Тигреро печально покачал головой.

— Говорите, друг мой, — сказал он кротким голосом. — Я вытерпел столько жестоких горестей в несколько месяцев, что все пружины души моей давно разорвались от отчаяния; как ни ужасен удар, угрожающий мне, я перенесу его, не бледнея. Увы! Горе уже не имеет на меня влияния.

— Да, вы человек высеченный из гранита — я это знаю, вы стойко боролись с несчастьем; но, поверьте, дон Марсьяль, есть страдания в тысячу раз ужаснее смерти, и я не сознаю себя вправе возбуждать в вас эти страдания.

— Сострадание, которое вы оказываете мне, более ничего, как слабость, друг мой. Я не могу умереть прежде чем исполню дело, которому посвятил свою бесцветную жизнь, я поклялся во что бы то ни стало защищать, не жалея своей жизни ту, которая в более счастливое время была моей невестой.

— Исполняйте же вашу клятву дон Марсьяль, потоку что бедная девушка никогда не находилась в такой большой опасности.

— Что вы хотите сказать? Ради Бога, объяснитесь! — вскричал Тигреро.
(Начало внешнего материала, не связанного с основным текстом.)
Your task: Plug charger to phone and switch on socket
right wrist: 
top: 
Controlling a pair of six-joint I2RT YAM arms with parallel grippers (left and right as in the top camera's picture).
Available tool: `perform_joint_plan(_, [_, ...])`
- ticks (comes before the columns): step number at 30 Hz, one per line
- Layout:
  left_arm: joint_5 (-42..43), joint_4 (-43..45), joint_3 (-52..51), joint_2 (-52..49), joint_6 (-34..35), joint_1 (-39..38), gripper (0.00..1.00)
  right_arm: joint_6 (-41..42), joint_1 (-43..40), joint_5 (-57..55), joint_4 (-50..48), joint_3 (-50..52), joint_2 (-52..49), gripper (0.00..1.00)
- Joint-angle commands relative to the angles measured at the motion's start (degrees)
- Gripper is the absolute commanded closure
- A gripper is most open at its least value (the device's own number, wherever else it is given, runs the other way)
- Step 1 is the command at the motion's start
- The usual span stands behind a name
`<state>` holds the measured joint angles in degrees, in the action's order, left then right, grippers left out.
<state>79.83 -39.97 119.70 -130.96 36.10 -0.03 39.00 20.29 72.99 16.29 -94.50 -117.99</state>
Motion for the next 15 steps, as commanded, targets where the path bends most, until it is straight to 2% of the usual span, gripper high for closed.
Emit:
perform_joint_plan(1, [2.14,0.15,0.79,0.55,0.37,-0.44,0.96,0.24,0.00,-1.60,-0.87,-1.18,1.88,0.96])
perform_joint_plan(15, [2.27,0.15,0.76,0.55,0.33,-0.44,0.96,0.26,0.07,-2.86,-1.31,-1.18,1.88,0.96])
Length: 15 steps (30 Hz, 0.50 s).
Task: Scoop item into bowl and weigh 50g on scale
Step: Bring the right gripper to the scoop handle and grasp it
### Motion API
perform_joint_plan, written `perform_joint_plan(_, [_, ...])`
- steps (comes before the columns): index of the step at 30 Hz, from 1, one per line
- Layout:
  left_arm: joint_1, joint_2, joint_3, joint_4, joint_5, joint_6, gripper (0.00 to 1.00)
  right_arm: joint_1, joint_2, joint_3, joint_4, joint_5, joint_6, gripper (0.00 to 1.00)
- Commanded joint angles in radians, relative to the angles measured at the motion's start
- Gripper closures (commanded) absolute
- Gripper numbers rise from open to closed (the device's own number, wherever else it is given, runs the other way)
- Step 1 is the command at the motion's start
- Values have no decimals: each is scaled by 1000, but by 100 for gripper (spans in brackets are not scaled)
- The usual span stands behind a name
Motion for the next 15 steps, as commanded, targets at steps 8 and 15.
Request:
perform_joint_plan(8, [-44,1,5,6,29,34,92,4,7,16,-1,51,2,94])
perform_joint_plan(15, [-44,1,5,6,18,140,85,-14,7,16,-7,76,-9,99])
— Я хочу сказать, что дон Себастьян желает присвоить себе несметные богатства своей родственницы, которые ему нужны для успеха его честолюбивых планов; я хочу сказать, что, без угрызений совести, без стыда, отложив в сторону всякое человеческое уважение, забывая, что несчастная вверена ему законом, помешана, он холодно хочет сделаться ее палачом.

— Кончайте! Кончайте! Какой страшный план мог составить этот человек?

— О! — вскричал капатац с ужасной иронией. — Этот план прост, честен, его хвалят некоторые люди и находят его удивительным, великолепным.